The Radius server and application servers will be installed at a future date. You have been tasked with implementing the above access control as a pre-condition to installing the servers. You must use the available IOS switch features.
Answer:
1. Verification of Pre-configuration:
a. Check that the denoted vlan [vlan20] is created in both switches and ports [fa0/1 of ASW1] are assigned.
b. Take down the radius-server ip [172.120.39.46] and the key [rad123].
c. Take down the IP range [172.120.40.0/24] to be allowed the given vlan [vlan20]

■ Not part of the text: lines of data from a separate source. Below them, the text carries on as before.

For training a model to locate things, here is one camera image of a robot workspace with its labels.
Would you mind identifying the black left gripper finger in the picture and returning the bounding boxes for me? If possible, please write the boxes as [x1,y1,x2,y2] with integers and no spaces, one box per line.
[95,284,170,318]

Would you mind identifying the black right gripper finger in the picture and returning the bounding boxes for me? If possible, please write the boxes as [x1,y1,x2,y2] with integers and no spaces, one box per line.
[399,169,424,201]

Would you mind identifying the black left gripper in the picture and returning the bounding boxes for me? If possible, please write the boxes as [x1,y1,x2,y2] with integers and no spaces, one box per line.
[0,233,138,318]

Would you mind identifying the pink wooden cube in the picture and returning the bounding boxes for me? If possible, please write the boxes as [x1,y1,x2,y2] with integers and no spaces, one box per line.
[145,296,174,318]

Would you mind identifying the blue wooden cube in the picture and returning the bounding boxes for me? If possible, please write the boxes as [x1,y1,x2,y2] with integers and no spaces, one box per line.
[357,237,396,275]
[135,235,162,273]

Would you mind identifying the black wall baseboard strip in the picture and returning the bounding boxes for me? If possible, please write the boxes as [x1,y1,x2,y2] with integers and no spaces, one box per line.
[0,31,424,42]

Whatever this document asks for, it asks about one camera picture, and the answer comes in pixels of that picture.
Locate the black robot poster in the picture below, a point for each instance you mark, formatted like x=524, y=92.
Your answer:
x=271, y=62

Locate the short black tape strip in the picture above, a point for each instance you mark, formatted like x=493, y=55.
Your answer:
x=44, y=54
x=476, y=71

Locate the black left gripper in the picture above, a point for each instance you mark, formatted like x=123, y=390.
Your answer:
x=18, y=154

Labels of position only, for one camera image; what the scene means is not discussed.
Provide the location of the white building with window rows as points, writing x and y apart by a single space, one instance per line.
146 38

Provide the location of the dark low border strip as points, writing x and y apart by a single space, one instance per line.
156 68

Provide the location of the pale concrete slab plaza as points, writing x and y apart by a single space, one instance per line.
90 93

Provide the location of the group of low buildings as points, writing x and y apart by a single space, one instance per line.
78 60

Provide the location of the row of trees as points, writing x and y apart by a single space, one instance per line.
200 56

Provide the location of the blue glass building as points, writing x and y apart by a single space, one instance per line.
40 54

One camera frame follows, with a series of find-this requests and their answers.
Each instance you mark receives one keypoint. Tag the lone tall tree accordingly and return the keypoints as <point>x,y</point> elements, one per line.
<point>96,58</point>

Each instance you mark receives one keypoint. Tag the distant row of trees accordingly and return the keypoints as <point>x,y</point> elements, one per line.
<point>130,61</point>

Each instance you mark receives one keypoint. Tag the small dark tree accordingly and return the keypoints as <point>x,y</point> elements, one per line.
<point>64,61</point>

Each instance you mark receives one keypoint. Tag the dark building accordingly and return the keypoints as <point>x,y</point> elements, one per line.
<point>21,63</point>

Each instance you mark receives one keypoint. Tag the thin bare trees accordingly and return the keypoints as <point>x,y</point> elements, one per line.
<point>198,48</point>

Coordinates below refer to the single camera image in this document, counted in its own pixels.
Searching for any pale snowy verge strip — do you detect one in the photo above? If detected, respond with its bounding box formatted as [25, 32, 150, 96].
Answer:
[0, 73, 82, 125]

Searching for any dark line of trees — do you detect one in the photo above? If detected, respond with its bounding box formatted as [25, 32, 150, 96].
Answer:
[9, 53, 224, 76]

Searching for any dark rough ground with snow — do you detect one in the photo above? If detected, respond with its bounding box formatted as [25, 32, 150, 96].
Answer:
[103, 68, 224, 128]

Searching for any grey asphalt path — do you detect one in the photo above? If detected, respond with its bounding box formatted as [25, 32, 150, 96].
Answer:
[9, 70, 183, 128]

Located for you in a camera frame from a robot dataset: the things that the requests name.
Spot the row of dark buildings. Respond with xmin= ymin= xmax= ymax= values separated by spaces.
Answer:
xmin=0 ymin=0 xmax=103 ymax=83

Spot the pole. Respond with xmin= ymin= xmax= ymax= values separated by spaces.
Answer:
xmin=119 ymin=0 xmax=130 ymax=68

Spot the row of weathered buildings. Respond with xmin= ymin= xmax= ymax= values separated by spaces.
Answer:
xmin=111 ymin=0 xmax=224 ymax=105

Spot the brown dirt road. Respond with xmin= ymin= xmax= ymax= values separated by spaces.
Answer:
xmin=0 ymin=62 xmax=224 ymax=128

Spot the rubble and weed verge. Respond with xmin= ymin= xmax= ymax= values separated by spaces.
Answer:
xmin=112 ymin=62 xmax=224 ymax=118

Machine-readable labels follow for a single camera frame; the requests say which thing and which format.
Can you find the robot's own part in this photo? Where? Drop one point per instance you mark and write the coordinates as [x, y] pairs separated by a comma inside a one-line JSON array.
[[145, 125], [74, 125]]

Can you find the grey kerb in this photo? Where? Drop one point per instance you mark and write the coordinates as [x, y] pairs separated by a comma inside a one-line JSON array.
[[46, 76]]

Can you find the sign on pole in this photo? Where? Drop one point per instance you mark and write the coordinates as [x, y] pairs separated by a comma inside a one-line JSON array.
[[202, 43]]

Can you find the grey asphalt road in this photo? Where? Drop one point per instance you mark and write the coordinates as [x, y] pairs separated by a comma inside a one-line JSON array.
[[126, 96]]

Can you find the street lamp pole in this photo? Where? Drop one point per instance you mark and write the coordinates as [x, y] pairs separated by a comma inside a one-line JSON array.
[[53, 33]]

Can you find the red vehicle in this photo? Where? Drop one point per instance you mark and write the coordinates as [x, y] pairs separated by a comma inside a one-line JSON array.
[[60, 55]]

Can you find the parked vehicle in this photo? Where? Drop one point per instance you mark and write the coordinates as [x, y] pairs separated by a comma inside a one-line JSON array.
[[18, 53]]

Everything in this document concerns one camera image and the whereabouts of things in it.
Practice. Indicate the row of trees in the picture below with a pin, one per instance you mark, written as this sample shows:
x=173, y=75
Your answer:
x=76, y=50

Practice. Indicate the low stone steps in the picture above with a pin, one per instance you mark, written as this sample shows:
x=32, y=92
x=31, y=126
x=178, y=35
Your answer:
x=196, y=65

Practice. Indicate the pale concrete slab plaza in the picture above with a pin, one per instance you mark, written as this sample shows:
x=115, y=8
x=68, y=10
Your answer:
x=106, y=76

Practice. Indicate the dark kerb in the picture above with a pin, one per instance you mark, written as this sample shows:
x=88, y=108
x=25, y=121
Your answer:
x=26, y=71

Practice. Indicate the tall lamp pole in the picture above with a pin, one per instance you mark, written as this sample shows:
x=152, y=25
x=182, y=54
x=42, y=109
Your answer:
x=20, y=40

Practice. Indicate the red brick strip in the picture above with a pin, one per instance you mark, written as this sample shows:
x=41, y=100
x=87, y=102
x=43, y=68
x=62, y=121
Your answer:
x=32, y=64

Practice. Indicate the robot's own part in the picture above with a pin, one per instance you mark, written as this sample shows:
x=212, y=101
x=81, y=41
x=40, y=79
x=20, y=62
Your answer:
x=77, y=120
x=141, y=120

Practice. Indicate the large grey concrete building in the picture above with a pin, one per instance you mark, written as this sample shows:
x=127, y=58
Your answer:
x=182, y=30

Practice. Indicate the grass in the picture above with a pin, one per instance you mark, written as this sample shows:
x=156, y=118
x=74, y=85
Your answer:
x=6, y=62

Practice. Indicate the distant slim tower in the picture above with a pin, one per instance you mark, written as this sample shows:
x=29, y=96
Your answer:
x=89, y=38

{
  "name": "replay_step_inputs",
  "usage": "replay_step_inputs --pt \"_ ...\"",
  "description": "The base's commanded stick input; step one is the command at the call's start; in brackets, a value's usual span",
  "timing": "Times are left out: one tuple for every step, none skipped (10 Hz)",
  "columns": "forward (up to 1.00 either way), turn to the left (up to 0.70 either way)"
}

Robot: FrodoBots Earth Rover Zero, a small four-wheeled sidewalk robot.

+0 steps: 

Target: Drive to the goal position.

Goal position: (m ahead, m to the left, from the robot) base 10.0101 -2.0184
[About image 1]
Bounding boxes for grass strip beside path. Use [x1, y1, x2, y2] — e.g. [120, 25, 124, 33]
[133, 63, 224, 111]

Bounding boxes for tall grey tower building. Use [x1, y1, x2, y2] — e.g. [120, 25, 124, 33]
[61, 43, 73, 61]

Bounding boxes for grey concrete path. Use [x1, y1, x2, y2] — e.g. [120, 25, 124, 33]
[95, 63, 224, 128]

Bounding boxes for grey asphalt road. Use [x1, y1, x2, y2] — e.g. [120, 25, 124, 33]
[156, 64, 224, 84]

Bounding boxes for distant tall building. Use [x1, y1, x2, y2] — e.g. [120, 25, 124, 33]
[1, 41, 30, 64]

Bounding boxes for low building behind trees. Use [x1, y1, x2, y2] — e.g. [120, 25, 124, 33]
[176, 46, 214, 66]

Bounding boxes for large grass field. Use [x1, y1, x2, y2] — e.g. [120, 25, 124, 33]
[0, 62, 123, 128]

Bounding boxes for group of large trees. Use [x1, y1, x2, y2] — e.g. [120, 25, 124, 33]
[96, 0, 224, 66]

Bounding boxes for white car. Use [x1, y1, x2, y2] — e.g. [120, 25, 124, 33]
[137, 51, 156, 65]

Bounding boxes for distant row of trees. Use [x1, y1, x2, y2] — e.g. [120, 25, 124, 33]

2. Configure the Port based authentication on ASW1:
Enable AAA on the switch:
ASW1(config)# aaa new-model
The new-model keyword refers to the use of method lists, by which authentication methods and sources can be grouped or organized. Define the server along with its secret shared password:
ASW1(config)# radius-server host 172.120.39.46 key rad123
ASW1(config)# aaa authentication dot1x default group radius
This command causes the RADIUS server defined on the switch to be used for 802.1x authentication.
Enable 802.1x on the switch:
ASW1(config)# dot1x system-auth-control
Configure Fa0/1 to use 802.1x:
ASW1(config)# interface fastEthernet 0/1
ASW1(config-if)# switchport mode access
ASW1(config-if)# dot1x port-control auto
Notice that the word “auto” will force connected PC to authenticate through the 802.1x exchange.
ASW1(config-if)# exit
ASW1# copy running-config startup-config
3. Filter the traffic and create vlan access-map to restrict the traffic only for a range on DSW1
Define an access-list:
DSW1(config)# ip access-list standard 10 (syntax: ip access-list {standard | extended} acl-name)
DSW1(config-ext-nacl)# permit 172.120.40.0 0.0.0.255
DSW1(config-ext-nacl)# exit
Define an access-map which uses the access-list above:
DSW1(config)# vlan access-map MYACCMAP 10 (syntax: vlan access-map map_name [0-65535] )
DSW1(config-access-map)# match ip address 10 (syntax: match ip address {acl_number | acl_name})
DSW1(config-access-map)# action forward
DSW1(config-access-map)# exit
DSW1(config)# vlan access-map MYACCMAP 20
DSW1(config-access-map)# action drop (drop other networks)
DSW1(config-access-map)# exit
Apply a vlan-map into a vlan:
DSW1(config)# vlan filter MYACCMAP vlan-list 20 (syntax: vlan filter mapname vlan-list list)
DSW1# copy running-config startup-config
4. Note:
It is not possible to verify the configuration in this lab. All we have do the correct configurations. Most of the exam takers report that “ copy running-config startup-config” is not working. It does not a matter.
Do not try unwanted/wrong commands in the consoles. They are not real switches.